Paul Ou Yang: 2018

Thursday, November 29, 2018

Unable to Query the Redirected Server for Original Publisher

sp_redirect_publisher uses the account credential used when the Publisher was added to the Remote distributor and stored in msdb.dbo.MSdistpublishers. So if a SQL authentication account was used such as 'sa' or 'distributor_admin,' replication may fail when the password expired or the account doesn't exist.

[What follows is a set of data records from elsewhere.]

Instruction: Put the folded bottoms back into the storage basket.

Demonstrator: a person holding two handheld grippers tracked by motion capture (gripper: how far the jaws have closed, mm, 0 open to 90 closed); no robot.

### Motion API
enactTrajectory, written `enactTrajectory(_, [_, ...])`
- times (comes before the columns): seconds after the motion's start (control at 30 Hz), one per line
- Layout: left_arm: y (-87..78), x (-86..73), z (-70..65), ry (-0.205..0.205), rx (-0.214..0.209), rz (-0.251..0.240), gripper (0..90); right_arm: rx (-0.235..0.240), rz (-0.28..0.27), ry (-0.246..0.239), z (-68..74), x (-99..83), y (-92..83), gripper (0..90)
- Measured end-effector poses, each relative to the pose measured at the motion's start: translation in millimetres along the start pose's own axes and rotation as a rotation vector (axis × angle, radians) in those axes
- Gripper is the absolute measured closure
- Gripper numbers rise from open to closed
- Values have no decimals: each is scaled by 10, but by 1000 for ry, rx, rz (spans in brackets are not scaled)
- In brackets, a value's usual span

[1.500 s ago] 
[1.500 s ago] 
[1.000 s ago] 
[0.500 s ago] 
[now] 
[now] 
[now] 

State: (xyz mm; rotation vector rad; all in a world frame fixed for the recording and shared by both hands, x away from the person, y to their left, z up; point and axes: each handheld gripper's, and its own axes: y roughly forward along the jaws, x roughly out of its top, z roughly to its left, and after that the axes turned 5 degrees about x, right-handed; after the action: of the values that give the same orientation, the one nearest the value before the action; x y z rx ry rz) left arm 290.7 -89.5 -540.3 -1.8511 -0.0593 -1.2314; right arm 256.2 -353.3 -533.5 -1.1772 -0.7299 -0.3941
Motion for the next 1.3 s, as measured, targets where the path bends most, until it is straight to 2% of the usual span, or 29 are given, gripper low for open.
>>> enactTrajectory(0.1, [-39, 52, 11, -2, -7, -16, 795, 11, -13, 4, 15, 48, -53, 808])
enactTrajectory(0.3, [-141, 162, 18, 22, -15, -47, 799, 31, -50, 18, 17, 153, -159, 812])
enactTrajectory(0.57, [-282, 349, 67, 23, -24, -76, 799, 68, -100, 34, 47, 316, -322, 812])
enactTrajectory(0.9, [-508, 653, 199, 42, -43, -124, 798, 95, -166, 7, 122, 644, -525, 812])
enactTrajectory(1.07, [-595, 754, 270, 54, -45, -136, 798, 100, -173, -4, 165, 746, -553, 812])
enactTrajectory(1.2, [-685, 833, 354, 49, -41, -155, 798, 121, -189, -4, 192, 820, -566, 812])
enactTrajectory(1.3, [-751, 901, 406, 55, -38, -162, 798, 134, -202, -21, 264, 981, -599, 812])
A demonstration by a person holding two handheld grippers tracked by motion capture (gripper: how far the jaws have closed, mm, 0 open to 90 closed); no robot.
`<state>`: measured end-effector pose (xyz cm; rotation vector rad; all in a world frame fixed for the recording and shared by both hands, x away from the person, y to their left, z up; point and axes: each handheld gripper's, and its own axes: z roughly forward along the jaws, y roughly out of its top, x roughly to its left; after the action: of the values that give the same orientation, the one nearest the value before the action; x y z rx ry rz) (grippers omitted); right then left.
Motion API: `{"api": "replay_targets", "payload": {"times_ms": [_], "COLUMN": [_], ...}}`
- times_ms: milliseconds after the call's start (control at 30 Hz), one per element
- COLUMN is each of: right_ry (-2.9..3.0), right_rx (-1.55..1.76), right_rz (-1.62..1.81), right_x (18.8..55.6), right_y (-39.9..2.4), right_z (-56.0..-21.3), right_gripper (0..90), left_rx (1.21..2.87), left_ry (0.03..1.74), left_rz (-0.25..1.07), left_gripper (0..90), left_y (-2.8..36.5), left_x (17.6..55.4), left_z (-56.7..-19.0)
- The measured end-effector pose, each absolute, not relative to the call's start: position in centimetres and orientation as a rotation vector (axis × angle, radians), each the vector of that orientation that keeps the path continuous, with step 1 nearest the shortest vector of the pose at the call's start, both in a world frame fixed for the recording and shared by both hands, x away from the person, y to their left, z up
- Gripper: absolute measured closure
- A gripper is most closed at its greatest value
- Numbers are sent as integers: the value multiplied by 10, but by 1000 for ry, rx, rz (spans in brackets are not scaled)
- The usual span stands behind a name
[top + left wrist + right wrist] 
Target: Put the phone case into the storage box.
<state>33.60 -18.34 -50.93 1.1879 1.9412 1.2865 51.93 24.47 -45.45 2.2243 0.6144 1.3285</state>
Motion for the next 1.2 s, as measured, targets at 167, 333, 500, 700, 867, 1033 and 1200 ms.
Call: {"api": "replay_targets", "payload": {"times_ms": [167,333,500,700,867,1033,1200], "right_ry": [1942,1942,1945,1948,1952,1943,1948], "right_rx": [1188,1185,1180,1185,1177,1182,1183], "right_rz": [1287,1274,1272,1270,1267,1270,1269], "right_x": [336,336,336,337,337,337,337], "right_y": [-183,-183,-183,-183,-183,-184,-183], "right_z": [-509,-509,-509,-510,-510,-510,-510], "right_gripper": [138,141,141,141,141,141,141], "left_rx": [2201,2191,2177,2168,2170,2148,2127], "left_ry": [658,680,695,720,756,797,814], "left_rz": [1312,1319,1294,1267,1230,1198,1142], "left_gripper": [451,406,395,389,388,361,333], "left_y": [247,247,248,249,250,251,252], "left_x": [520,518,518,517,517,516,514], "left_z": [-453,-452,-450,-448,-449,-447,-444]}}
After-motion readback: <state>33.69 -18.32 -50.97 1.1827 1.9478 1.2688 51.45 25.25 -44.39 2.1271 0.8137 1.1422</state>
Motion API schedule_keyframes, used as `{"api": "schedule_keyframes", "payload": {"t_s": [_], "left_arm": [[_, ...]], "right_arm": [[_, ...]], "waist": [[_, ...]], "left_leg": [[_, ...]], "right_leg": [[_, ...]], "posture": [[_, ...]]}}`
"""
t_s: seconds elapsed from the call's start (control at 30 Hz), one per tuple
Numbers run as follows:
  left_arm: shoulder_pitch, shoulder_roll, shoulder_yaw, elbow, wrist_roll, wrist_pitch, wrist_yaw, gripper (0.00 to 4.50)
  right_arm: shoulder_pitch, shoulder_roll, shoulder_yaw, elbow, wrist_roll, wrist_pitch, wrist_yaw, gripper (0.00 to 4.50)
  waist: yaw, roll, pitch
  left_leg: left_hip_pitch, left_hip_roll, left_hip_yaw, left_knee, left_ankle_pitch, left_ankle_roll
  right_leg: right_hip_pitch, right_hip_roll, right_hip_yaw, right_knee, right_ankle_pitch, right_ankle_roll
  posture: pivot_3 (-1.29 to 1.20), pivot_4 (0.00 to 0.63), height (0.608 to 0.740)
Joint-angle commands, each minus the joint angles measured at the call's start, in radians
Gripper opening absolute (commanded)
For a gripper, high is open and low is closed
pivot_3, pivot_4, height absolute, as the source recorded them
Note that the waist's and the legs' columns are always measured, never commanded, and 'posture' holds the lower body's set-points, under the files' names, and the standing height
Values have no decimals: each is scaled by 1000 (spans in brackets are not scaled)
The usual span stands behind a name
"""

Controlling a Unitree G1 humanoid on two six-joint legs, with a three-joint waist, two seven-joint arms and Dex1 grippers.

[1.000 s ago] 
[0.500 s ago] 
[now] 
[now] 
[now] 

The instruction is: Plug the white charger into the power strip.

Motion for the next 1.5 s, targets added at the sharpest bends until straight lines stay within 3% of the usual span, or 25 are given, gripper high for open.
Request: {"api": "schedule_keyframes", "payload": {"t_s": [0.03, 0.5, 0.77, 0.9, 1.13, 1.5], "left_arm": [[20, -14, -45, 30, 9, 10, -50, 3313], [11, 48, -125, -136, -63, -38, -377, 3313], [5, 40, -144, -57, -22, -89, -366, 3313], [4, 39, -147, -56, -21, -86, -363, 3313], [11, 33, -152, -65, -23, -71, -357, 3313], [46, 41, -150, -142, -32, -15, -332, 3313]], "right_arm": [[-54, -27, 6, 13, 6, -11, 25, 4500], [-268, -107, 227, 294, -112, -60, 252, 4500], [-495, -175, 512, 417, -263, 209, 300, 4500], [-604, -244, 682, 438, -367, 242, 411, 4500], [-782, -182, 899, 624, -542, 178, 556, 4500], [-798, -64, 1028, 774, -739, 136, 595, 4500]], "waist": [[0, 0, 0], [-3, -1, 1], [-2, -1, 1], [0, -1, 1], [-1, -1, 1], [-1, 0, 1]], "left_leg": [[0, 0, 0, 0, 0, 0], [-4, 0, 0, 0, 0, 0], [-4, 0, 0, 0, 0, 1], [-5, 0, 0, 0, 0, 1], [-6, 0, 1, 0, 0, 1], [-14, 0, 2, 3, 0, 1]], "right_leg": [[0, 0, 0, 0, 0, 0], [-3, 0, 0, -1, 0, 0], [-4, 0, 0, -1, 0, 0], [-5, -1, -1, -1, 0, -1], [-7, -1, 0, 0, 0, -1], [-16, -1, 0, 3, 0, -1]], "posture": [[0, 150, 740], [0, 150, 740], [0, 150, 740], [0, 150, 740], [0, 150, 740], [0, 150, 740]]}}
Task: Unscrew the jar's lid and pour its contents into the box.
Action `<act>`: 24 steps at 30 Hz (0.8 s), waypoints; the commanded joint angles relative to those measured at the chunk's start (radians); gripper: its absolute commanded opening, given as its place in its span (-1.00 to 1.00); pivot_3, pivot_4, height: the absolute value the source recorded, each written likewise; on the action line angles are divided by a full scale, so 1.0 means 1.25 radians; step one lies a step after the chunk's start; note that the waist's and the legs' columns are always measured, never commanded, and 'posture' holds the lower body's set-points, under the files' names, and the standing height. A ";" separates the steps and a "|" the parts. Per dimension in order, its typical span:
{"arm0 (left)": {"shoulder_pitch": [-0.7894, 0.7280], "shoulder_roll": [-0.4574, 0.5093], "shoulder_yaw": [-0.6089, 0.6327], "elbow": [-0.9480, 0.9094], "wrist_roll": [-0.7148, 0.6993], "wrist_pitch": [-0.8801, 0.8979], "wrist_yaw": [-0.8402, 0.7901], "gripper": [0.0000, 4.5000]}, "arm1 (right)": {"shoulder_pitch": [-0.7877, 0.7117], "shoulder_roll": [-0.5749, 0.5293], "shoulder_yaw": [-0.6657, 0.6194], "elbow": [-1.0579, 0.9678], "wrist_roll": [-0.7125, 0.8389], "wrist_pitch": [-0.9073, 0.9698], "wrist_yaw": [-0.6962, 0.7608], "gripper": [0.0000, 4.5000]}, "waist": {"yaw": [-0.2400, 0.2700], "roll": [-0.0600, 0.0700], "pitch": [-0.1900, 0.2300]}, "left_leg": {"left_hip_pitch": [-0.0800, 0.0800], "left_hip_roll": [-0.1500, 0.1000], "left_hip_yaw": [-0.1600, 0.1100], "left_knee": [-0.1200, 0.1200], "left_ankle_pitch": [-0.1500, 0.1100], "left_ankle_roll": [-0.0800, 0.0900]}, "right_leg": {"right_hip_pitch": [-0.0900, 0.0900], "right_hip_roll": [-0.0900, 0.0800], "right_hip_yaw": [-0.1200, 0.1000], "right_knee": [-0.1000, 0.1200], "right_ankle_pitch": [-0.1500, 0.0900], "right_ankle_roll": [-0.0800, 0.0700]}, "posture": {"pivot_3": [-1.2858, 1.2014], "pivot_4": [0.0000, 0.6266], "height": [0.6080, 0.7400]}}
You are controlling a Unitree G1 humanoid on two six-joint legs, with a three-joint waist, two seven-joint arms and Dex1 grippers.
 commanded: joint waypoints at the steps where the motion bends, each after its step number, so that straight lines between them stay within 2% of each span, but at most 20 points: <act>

For example, if we execute the following, the login column should be blank

select * from msdb.dbo.MSdistpublishers

To fix it run the following

exec [sys].[sp_changedistpublisher] 'host\instance', 'security_mode', '1'
exec [sys].[sp_changedistpublisher] 'host\instance', 'security_mode', '1'

Now the login column will be blank

Otherwise we will get these errors when the password expired

Unable to query the redirected server ',' for original publisher '\' and publisher database '' to determine the name of the remote server; Error 18456, Error message 'Error 18456, Level 14, State 1, Message: Login failed for user 'sa'.'.'.

Unable to query the redirected server ',' for original publisher '\' and publisher database '' to determine the name of the remote server; Error 18456, Error message 'Error 18456, Level 14, State 1, Message: Login failed for user 'distributor_admin'.'.'.

Friday, August 24, 2018

Adding the Distributor to the AG Publisher May Remove Replication

If we have an Availability Group (AG) publisher and we plan to rebuild the secondary without impacting transactional replication, then we may see unexpected results if the secondary was the original publisher. Because adding the distributor will delete the metadata in the remote distributor, and replication will need to be rebuild.

Scenario

Replication was created when HostA\InstanceA was the primary so it is the original publisher, as shown below.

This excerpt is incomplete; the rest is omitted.